Davis Mac-Iyalla is an Anglican from Nigeria - nothing unusual about that - but he is also gay and the death threats he has received since being open about his sexuality led him to seek asylum in the UK.
By Christopher Landau
BBC World Service religious affairs correspondent
Now he is campaigning at the Lambeth Conference, hoping that bishops will face up to the existence of gay Christians in Africa.
I met him just before he began a demonstration at the conference venue on the Kent university campus, joined by lesbian and gay Anglicans from six African countries.
With dancing accompanied by traditional drumming, the campaigners held a banner proclaiming, "We're here!"
Many gay Anglicans around the world still feel that the church would prefer to deny their existence.
Mr Mac-Iyalla's message is simple.
"Homosexuality does exist in Africa - it's not a Western thing, as our African bishops would want people to believe," he says.
His troubles began when, in 2005, he founded the Nigerian branch of Changing Attitude, an Anglican pressure group that campaigns for the full inclusion of lesbian, gay, bisexual and transgender people in the life of the church.
He says that the group's success "offended the leaders of the Nigerian church", which went on to issue a press statement denying that Mr Mac-Iyalla was a practising Anglican.
He says that statement, posted on the Nigerian church's website, had repercussions for his personal safety.
"People began to send me death threats by e-mail, by text messages, and it got so serious I had to flee Nigeria to Togo."
In Togo he received a further handwritten death threat, and then in March 2008 he was physically attacked.
Mr Mac-Iyalla has become an iconic figure in the homosexuality debate
Someone tried to stab his forearm with a syringe.

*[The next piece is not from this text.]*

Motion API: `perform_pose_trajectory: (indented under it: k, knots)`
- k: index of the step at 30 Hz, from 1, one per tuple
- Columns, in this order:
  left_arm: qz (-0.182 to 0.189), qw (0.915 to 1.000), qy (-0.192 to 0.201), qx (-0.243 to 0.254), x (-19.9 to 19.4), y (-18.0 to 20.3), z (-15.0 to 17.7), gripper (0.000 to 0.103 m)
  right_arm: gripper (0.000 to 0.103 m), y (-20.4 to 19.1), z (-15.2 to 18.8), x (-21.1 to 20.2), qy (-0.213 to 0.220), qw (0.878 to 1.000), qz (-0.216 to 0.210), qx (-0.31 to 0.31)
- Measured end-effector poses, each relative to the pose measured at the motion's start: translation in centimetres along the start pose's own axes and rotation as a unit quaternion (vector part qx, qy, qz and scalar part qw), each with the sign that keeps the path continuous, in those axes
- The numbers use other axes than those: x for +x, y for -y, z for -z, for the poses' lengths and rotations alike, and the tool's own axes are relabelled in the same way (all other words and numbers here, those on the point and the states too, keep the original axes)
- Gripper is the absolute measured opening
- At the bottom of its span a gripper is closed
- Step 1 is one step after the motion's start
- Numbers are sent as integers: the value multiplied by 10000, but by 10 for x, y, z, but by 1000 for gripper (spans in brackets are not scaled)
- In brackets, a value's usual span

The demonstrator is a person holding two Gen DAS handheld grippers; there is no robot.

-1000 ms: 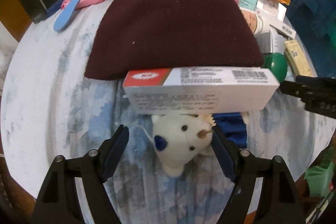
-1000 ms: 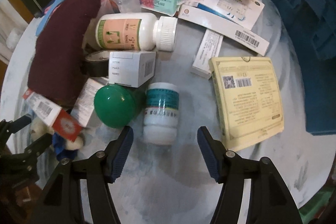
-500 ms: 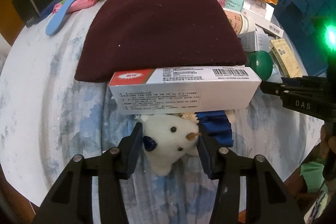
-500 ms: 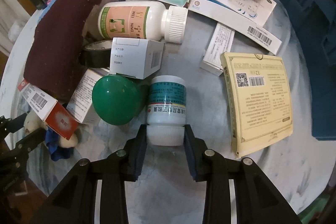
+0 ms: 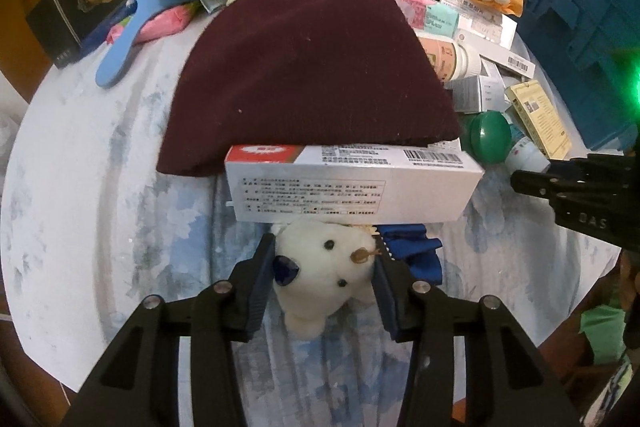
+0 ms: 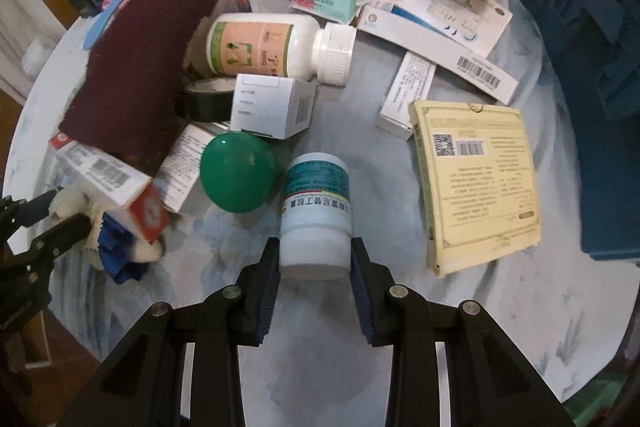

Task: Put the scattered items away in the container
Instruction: 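Grasp the white plush bear with the left gripper while the right gripper grasps the white ointment jar, then lift the bear and ointment jar and carry them over the blue crate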

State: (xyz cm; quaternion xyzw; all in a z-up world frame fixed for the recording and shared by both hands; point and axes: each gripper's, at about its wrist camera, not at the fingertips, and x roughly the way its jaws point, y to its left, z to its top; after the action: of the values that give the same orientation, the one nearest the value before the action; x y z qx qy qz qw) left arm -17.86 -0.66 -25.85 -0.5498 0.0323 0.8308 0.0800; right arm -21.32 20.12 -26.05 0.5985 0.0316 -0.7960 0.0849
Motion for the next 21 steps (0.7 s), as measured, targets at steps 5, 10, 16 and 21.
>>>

He showed me what is still a prominent scar.
This summer, Mr Mac-Iyalla was planning to attend the Church of England's General Synod meeting.
On arrival in the UK, he - along with the director of the English Changing Attitude group - received yet further death threats.
He decided to apply for asylum in the UK - and it was rapidly granted.
"I am so grateful to the government of the UK for granting me asylum, for giving me safety, and for allowing me to be alive to continue my work," he says.
Mr Mac-Iyalla has become an iconic figure in the global debate about homosexuality in the Anglican Communion.
He stands to counter the traditionalist suggestion that homosexuality is a problem found only in Western societies.
But his presence at various Anglican meetings in recent years has challenged bishops - though he says they are "not listening" to the gay Christians in their churches.
He recalls the last Lambeth Conference, held 10 years ago.
That meeting affirmed that homosexual practice was incompatible with scripture, though Anglican bishops also committed to listening to the experience of homosexual Christians.
Mr Mac-Iyalla believes that too many African Christians focus entirely on condemning homosexual practice and ignore their commitment to hearing stories like his own.
Many African clerics have opposed the ordination of gay priests
Of African bishops, he says, "I think they should open their ears to listen rather than doing the talking."
But he does believe that change is on the way.
"For people like me and my members, to begin to come out, to have pride in who we are - I think change is coming.
"The bishops need to know that what comes out of their mouths is affecting us, and putting us in a very difficult situation."
Davis Mac-Iyalla remains optimistic about the Anglican Communion's ability to affirm the place of gay people.
But as Anglican bishops meet to discuss how the row over sexuality has affected the church's mission, the question is how willing they are to hear his story.